29 Mar 2018 Disney’s Mickey Mouse Attempt To Silence Critics At Its Shareholder Meeting Backfires
Disney CEO Bob Iger’s preferred presidential candidate in 2016, Hillary Clinton, suffered a humiliating defeat to Donald Trump despite obvious support from the mainstream media.
Perhaps the most egregious example of media bias was when then-CNN analyst Donna Brazile effectively helped stage a debate during the primaries when she leaked questions to the Clinton campaign.
At its 2018 shareholder meeting, Walt Disney Co. (DIS) staff tried a similar tactic and were left similarly humiliated.
Disney’s “Black Panther” may go down as the top-grossing film of 2018, but the House of Mouse’s best performance was the show it put on for Iger at its annual meeting. And they did it live!
Instead of a business-as-usual shareholder meeting, the entertainment giant tried to stage a hero-worship session of their boss.
Standard protocol for shareholder meetings allows investors to address CEOs in an open question-and-answer session following formal business votes and corporate presentations. At Disney’s March 8 shareholder meeting, standard protocol exited stage left.
First, Disney would only let individuals sitting in a few designated rows ask questions. Then, in an obvious effort to ensure they would be complimentary, members of a Disney fan club were allowed early access to the auditorium. When the remaining shareholders entered, the fans occupied nearly all of the designated seats for questions.
One by one, fan club members were ushered to the microphone to praise Iger. Offering more comments than questions, these devotees wondered aloud how Iger found time in his day to create all the wonder he does, thanked him for helping them find love, and asked him about his workout routine and incredible stamina.
After a half-dozen or so psalms of Iger, one could be forgiven for thinking this was a panel discussion about the life of Mahatma Ghandi or Mother Teresa.
As the director of the nation’s pre-eminent conservative investor activist organization, I have attended more than 100 shareholder meetings over the last five years. I have never witnessed such a brazen scheme to silence shareholders. It was such an audacious abuse of the system that Disney almost deserves credit for so openly offending its investors.
Unfortunately for the Disney executives who orchestrated the charade, I didn’t play along.
Once the ruse was clear, I joined other investors in lodging complaints with nearby Disney staff. Those complaints fell on deaf ears, but a curious thing happened.
The planted Disney fans started to realize they were being used by the very company they adore. Many apologized to the investors, making it clear they didn’t know they were part of any setup.
When Iger indicated the question-and-answer session was wrapping up – without taking a single real question – a fan club member graciously offered me his spot at the microphone.
At that point, Iger (the most powerful man in Hollywood, according to The Hollywood Reporter) reluctantly took my question.

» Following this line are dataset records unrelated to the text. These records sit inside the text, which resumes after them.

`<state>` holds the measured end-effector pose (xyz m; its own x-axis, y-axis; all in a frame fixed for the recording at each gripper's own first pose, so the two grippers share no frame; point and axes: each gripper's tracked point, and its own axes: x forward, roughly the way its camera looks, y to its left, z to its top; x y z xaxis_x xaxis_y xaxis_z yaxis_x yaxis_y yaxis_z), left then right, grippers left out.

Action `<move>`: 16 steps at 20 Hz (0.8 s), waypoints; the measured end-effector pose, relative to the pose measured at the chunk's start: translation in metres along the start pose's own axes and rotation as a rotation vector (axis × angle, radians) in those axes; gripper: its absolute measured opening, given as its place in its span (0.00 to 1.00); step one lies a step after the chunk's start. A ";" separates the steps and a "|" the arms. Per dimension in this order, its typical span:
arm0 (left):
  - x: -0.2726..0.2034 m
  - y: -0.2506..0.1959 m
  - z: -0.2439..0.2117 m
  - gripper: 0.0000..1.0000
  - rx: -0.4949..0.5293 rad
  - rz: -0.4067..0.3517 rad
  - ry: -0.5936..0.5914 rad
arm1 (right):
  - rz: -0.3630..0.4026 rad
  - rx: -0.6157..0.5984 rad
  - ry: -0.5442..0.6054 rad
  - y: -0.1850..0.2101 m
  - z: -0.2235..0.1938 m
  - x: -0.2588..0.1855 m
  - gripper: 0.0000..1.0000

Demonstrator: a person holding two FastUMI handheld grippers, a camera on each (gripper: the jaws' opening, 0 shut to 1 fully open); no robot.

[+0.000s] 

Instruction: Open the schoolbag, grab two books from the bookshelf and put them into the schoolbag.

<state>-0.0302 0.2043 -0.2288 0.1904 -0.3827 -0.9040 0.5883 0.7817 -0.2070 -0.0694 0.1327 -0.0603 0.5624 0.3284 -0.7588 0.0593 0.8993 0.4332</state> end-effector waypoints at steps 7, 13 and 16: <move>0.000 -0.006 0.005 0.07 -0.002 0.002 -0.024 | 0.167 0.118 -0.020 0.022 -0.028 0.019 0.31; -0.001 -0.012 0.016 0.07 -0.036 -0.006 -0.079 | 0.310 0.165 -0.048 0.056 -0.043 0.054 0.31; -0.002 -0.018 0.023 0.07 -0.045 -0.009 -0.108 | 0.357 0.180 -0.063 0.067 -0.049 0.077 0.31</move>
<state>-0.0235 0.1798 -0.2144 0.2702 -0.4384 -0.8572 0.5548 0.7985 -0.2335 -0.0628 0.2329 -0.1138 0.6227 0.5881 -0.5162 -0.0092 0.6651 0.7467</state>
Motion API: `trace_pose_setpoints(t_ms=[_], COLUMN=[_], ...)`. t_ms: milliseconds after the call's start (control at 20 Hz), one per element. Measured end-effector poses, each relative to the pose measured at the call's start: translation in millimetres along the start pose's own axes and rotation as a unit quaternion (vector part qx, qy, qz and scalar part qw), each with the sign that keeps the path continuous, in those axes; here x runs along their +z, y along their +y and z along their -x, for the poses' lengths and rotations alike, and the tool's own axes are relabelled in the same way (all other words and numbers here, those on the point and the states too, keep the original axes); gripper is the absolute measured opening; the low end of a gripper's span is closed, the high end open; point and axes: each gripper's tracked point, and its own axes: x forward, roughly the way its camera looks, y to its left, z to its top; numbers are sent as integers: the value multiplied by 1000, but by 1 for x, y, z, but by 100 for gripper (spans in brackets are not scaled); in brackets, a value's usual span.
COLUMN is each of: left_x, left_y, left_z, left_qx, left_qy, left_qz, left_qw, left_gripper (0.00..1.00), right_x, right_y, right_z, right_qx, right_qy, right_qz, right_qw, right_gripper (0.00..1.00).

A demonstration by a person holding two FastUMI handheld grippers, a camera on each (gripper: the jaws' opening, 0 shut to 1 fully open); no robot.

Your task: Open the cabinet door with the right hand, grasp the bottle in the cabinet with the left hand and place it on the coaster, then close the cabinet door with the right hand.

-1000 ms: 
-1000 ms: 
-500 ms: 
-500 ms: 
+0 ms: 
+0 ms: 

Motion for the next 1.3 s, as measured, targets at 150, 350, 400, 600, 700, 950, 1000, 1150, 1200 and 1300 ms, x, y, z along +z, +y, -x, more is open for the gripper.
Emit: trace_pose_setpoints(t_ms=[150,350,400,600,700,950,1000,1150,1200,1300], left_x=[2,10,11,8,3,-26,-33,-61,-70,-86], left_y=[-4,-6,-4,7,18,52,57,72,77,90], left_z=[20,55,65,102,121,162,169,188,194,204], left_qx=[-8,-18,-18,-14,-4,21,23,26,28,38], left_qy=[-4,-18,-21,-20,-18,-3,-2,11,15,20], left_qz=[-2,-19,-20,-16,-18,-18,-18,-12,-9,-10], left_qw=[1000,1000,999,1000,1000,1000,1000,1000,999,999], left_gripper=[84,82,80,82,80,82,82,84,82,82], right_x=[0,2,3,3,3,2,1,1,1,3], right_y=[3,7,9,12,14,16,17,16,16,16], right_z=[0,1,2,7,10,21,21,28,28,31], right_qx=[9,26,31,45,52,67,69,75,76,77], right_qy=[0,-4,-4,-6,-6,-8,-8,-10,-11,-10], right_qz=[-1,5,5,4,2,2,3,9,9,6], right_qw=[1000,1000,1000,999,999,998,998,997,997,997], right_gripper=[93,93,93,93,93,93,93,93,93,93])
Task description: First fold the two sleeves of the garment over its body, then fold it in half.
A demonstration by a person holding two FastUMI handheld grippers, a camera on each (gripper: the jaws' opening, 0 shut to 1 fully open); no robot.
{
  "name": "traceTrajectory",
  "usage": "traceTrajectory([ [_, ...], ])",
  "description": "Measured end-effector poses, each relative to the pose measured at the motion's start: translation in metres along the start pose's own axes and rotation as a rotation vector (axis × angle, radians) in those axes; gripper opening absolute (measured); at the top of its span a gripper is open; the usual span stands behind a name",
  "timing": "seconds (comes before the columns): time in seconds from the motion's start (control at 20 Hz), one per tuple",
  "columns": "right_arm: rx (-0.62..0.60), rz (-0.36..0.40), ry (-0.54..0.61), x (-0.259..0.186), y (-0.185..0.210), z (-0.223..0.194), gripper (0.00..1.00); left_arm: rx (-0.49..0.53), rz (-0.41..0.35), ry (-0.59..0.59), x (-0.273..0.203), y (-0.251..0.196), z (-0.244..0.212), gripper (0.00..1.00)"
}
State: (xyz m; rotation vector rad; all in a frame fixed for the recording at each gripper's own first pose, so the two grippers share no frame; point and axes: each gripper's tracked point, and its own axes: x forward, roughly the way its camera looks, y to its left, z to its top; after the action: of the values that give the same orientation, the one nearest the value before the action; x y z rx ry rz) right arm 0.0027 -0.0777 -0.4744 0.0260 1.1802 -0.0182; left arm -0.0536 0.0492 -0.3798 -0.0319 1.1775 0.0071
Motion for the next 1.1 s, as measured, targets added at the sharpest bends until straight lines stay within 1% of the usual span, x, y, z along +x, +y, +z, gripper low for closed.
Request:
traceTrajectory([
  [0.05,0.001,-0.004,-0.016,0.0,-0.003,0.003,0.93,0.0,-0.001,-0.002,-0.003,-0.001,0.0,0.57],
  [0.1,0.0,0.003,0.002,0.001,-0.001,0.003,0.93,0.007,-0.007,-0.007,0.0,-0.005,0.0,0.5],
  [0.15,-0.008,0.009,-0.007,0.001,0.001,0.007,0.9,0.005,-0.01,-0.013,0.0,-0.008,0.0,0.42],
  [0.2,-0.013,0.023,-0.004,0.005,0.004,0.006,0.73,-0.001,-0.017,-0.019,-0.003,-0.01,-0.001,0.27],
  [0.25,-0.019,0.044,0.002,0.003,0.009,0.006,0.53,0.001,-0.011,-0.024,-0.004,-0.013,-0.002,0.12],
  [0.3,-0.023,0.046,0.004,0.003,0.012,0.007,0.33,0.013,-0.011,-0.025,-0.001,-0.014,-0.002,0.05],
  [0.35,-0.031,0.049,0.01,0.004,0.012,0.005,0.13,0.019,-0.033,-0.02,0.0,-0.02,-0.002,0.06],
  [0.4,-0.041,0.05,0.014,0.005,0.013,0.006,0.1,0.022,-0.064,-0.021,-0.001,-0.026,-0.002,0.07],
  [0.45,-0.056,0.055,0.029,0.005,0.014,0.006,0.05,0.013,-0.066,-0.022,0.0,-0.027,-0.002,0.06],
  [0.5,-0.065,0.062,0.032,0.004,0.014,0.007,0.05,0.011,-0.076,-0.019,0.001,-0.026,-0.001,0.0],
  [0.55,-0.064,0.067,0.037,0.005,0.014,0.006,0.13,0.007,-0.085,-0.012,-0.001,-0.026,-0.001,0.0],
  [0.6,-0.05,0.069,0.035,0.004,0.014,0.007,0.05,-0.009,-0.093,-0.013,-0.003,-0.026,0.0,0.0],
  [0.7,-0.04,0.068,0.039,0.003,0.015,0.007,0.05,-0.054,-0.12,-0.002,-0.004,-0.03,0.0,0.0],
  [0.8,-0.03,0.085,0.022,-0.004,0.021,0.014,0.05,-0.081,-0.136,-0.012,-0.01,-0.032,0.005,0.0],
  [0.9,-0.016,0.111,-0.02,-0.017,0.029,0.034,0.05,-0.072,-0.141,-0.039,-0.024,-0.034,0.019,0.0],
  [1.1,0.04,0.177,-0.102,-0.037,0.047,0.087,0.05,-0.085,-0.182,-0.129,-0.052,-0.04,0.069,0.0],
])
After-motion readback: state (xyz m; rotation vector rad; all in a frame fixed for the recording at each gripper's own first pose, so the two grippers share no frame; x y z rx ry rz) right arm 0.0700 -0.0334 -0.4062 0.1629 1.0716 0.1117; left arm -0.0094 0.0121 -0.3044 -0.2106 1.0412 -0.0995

I asked him if he agreed with his company’s on-air talent such as ESPN’s Jemele Hill, who labeled President Trump and his supporters white supremacists. I asked him if he agreed with ABC’s Joy Behar, who vociferously mocked Vice President Mike Pence by suggesting aspects of the Christian faith are akin to mental illness.
After Iger testily answered my serious question, he ended the meeting.
Iger said he took exception to what Behar said, and his answer revealed for the first time that she had called and privately apologized to the vice president. That revelation increased calls for her to publicly apologize for her offensive on-air comments. Five days later, she did just that.
Shareholders have a public forum to question CEOs only once a year – and that’s at the annual investor meeting. My exchange with Iger showed the power a simple question can have.
Behar’s apology to the tens of millions of Christians she offended would likely never have occurred if I hadn’t openly questioned Iger. That Disney tried to block genuine questions like mine shows tremendous corporate cowardice.
At the meeting, Disney investors showed their collective displeasure with Iger’s performance by voting against his compensation package — a rare rebuke, according to the Wall Street Journal. Perhaps anticipating that vote, Disney staffers may have tried to shield Iger from criticism. It doesn’t excuse their behavior.
It’s unclear whether Iger was in on the scam. But it occurred under his watch, and he needs to answer for it. Perhaps he should follow Behar’s reluctant lead and issue a public apology.